At times, I’ve moved all the active guests to one node (I have the PBS server set up as a qdevice for Proxmox to keep a quorum active, it gets pissy if it thinks it’s flying solo), and I’ll WoL the other one periodically to let the first node replicate to the second, then down it again when it’s done. If I’m going to be away for a while, I’ll leave both of them running so HA can take over, which has actually happened without me even noticing that the first server packed in a drive, the failover was so seamless it took me a week to notice. That can save a bit of power, but overall, it’s a kWh a day per server which in my area is about 12 cents.

I’ve never seen the point of TrueNAS for me. I run Nextcloud as a docker stack using the AIO mastercontainer for myself and 8 users. Together, we use about 1TB of space on it, and that’s a few people with years of photos etc. So I mount a separate virtualdisk on the docker host that both nextcloud and immich can access on the same docker host, so they can share photos saved in users NC folders that get backed up from their phones. The AIO also has Collabra office set up by default, so that might satisfy your document editing ask there.

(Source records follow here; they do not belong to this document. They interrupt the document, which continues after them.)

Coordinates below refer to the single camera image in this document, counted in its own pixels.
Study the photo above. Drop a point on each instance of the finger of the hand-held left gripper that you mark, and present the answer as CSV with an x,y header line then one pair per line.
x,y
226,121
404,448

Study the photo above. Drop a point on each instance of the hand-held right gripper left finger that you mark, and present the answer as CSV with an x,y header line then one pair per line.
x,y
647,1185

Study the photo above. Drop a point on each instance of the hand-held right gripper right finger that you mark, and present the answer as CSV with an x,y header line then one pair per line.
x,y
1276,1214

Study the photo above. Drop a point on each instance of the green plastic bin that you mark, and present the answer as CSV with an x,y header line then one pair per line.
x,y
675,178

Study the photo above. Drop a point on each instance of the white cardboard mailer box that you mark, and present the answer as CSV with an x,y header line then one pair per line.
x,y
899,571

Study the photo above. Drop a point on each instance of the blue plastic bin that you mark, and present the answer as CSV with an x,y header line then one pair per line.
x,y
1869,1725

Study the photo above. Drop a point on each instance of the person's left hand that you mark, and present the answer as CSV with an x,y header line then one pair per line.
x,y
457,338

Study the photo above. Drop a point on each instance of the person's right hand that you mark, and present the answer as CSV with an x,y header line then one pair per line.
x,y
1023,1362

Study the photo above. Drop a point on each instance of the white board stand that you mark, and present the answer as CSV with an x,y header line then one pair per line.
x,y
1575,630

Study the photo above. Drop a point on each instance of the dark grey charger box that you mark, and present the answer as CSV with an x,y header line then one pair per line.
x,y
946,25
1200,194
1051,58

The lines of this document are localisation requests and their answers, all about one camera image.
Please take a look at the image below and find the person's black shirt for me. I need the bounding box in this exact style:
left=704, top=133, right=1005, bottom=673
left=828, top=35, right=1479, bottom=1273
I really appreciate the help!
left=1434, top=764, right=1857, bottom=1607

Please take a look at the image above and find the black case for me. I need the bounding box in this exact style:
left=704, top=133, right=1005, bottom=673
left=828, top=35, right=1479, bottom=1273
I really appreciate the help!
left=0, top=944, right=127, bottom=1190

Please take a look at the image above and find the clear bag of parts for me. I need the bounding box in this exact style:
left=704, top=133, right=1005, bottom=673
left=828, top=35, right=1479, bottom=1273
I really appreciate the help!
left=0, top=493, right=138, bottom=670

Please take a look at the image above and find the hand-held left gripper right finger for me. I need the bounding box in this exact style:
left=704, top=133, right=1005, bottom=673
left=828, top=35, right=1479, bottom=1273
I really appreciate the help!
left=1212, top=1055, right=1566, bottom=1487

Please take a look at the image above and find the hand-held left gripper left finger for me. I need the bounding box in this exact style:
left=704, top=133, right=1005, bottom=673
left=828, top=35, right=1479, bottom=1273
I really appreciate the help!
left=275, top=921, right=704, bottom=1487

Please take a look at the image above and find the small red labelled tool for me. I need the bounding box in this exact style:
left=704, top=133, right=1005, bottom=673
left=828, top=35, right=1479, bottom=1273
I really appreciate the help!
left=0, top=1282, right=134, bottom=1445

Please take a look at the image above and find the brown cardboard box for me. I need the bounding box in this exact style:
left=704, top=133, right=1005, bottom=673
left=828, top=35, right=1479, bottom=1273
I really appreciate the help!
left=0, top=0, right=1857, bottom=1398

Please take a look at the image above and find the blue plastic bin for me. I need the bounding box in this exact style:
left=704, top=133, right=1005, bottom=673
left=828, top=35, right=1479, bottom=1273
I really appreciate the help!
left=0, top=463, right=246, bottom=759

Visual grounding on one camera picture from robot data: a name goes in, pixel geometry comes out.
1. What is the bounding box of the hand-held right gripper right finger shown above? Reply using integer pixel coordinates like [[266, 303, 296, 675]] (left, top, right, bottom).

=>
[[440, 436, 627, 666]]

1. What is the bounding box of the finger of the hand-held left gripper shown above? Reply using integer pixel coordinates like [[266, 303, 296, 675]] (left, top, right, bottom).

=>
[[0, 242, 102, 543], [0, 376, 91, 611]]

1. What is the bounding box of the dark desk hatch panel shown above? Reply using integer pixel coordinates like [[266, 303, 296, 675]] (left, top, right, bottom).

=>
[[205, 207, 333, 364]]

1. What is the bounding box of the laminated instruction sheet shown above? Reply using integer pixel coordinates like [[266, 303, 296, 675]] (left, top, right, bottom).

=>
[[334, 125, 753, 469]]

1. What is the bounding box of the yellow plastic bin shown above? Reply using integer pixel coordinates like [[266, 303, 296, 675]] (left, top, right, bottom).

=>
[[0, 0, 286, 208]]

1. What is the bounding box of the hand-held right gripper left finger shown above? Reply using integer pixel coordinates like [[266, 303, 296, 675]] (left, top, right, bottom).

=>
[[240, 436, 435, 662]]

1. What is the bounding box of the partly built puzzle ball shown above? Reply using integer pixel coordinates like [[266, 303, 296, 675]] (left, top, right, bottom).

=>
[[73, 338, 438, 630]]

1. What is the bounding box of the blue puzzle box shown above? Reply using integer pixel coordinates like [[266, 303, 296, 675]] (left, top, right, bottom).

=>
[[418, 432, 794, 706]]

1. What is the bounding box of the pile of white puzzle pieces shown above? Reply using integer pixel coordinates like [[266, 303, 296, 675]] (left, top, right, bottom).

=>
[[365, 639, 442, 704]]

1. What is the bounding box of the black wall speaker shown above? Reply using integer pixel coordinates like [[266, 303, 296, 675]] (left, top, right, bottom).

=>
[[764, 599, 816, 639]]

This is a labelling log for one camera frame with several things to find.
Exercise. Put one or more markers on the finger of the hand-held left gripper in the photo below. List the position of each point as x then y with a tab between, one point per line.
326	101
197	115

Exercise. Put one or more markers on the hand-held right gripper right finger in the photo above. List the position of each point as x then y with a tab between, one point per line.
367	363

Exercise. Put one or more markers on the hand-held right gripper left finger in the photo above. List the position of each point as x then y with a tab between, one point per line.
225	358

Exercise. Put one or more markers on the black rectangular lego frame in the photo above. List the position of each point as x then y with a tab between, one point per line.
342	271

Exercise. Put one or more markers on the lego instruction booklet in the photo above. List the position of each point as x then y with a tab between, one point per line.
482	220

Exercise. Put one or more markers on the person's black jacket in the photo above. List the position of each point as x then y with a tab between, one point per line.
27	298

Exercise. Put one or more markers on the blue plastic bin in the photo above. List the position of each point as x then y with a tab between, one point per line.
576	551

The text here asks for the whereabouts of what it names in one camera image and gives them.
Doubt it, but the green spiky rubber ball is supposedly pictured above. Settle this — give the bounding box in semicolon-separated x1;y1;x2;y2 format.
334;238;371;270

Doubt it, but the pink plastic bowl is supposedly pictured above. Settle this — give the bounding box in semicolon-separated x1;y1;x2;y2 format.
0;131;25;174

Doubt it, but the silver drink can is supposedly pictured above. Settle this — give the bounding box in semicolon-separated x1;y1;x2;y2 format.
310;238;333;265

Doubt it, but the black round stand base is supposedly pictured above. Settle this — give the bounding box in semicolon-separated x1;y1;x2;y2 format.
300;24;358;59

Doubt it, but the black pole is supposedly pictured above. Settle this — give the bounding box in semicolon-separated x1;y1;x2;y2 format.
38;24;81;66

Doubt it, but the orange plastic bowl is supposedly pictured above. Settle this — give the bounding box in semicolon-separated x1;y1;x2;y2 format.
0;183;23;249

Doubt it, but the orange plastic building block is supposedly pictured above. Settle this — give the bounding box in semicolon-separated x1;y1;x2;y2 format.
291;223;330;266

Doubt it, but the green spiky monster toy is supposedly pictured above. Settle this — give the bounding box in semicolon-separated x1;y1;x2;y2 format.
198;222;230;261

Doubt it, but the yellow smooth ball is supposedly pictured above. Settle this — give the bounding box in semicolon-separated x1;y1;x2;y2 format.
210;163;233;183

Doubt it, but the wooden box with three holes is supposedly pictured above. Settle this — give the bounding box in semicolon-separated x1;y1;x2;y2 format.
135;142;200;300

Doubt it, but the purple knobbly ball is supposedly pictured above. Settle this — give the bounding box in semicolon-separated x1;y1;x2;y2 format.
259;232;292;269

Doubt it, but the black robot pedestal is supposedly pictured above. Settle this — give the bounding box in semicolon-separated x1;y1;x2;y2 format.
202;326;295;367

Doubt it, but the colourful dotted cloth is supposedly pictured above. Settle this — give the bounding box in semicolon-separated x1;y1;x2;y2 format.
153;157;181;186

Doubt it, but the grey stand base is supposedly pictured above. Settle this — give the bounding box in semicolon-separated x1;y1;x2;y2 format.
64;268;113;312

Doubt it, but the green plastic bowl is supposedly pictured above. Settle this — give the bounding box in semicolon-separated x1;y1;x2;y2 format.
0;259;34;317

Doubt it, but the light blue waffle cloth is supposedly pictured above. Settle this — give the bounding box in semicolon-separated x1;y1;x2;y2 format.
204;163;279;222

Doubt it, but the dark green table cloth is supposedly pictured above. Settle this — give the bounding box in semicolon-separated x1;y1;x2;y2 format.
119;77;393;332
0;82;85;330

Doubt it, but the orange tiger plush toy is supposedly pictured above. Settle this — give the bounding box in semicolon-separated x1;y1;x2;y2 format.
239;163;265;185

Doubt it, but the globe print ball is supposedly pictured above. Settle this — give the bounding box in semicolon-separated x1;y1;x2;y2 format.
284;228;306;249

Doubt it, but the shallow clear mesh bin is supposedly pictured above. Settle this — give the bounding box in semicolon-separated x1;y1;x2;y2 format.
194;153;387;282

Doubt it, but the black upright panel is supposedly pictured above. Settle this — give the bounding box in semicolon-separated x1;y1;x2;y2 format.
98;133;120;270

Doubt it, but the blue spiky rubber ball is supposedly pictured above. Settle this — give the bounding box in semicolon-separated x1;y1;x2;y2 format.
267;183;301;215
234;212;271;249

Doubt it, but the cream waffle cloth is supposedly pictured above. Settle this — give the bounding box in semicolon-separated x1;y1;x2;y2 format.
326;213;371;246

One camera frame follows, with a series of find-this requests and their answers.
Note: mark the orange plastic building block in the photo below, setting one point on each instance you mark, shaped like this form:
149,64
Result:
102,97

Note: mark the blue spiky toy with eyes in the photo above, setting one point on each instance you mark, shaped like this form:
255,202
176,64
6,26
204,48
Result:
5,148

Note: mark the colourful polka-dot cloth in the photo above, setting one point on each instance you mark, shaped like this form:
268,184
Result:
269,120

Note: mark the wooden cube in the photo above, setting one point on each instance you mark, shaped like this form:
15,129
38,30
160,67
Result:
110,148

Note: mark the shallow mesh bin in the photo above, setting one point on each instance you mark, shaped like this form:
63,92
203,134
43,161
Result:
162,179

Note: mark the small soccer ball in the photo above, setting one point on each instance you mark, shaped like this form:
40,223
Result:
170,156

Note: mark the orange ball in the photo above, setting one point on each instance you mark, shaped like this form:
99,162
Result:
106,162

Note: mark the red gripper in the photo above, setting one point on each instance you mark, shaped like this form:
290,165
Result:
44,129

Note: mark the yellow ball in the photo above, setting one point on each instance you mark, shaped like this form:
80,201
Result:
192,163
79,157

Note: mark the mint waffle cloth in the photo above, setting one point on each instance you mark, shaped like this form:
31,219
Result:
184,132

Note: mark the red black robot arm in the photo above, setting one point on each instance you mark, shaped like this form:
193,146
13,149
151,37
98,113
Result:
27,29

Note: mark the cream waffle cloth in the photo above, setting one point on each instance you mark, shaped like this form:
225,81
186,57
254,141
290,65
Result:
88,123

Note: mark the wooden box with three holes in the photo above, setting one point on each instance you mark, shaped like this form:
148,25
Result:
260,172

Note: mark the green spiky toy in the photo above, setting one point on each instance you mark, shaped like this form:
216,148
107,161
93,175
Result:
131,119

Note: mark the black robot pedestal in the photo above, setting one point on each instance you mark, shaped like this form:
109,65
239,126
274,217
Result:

As I said, I’ve thought I might get an eGPU and pass it to a docker guest for using AI. I’d prefer to get my Home Assistant setup not relying on the NabuCasa server. I don’t mind sending them money and the STT service that buys me works very well for voice commands around the house, but it rubs me the wrong way to rely on anything on someone else’s computers. But it’s brutally slow when I try to run it even on my desktop ryzen 7800 without a GPU, so until I decide to invest in a good GPU for that stuff, I’ll be sending it out. At least I trust them way more than I ever would Google or Amazon. I’d do without if that was the choice.

All of this does not need to be a jump both feet first; you can just take some old laptop and start to build a PM cluster and play with this. Your only limit will be the ram.

I’ve also seen people build PM clusters using Mac Pro 2013 trashcans, you can get a 12core xeon with 64GB of ram for like $200 and maybe a thunderbolt enclosure for additional drives. Those would be super quiet and probably low power usage.

libretech@reddthat.com · 3 days ago

(Also very curious about all of the HA stuff; it’s definitely on my list of things to experiment with, but probably down the line once I’ve gotten some basic infrastructure in place. Very excited at the prospect though)

ikidd@lemmy.world · 3 days ago

The HA stuff is as hard as prepping the cluster and making sure it’s repping fine, then enable whichever guests you want to HA. It’s seriously not difficult at all.